Brief
Filter the listing below down to the lines holding the word "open", and copy those lines.

[Supplied data Boundary: Start]

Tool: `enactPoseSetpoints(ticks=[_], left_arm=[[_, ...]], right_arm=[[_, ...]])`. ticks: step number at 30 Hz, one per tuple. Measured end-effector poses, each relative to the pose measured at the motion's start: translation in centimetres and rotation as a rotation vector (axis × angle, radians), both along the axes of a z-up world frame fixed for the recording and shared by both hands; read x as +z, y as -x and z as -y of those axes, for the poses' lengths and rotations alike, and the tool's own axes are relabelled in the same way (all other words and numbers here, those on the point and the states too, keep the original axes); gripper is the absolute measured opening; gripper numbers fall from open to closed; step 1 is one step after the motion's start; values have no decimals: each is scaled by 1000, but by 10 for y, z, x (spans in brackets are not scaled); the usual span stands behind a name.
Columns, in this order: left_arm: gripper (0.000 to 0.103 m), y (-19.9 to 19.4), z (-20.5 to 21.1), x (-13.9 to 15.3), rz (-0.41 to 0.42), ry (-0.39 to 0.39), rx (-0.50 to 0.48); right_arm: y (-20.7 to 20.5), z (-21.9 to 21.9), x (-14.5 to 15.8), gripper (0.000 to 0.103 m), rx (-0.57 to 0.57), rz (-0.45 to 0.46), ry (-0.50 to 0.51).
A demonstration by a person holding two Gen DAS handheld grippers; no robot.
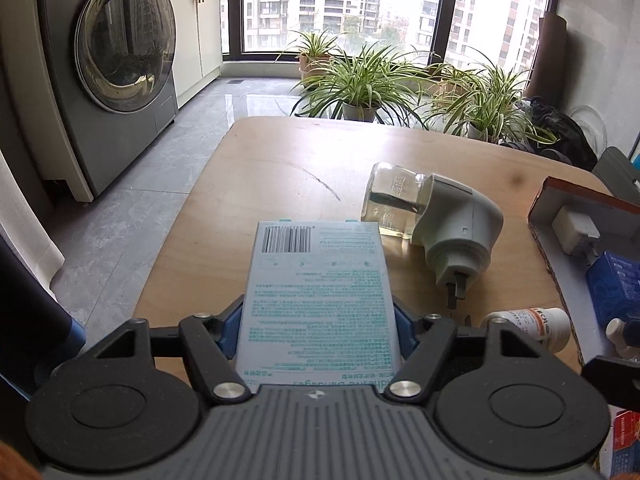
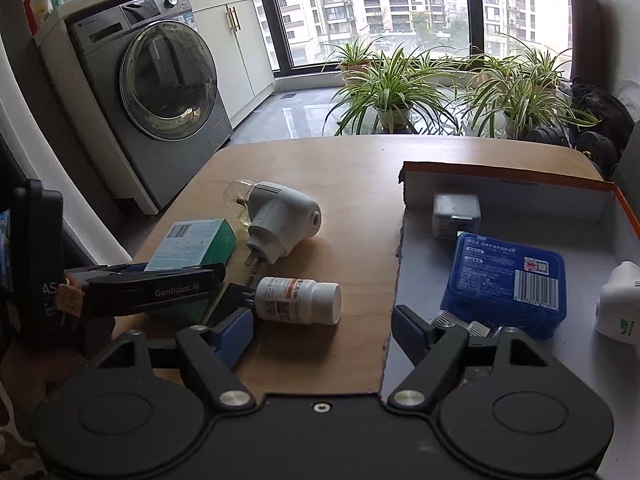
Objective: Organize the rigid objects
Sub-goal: 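Grasp the teal bandage box with the left tool while the right tool grasps the white pill bottle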
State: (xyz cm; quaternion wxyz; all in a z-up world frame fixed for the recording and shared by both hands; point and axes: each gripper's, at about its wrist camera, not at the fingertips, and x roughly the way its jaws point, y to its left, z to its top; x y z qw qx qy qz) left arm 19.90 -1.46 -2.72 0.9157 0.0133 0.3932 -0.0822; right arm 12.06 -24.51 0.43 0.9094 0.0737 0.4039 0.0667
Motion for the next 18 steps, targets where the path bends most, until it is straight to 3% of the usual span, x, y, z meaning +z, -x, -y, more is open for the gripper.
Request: enactPoseSetpoints(ticks=[11, 13, 14, 18], left_arm=[[72, 20, -10, 13, 21, 16, 31], [72, 18, -7, 13, 21, 22, 28], [72, 17, -6, 13, 22, 27, 26], [72, 20, -5, 16, 22, 47, 23]], right_arm=[[-33, -20, -27, 88, -54, -42, -5], [-34, -18, -26, 82, -57, -32, -12], [-34, -17, -25, 72, -55, -28, -11], [-34, -15, -25, 72, -52, -32, 18]])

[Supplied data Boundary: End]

Solution to this problem
Tool: `enactPoseSetpoints(ticks=[_], left_arm=[[_, ...]], right_arm=[[_, ...]])`. ticks: step number at 30 Hz, one per tuple. Measured end-effector poses, each relative to the pose measured at the motion's start: translation in centimetres and rotation as a rotation vector (axis × angle, radians), both along the axes of a z-up world frame fixed for the recording and shared by both hands; read x as +z, y as -x and z as -y of those axes, for the poses' lengths and rotations alike, and the tool's own axes are relabelled in the same way (all other words and numbers here, those on the point and the states too, keep the original axes); gripper is the absolute measured opening; gripper numbers fall from open to closed; step 1 is one step after the motion's start; values have no decimals: each is scaled by 1000, but by 10 for y, z, x (spans in brackets are not scaled); the usual span stands behind a name.
Motion for the next 18 steps, targets where the path bends most, until it is straight to 3% of the usual span, x, y, z meaning +z, -x, -y, more is open for the gripper.

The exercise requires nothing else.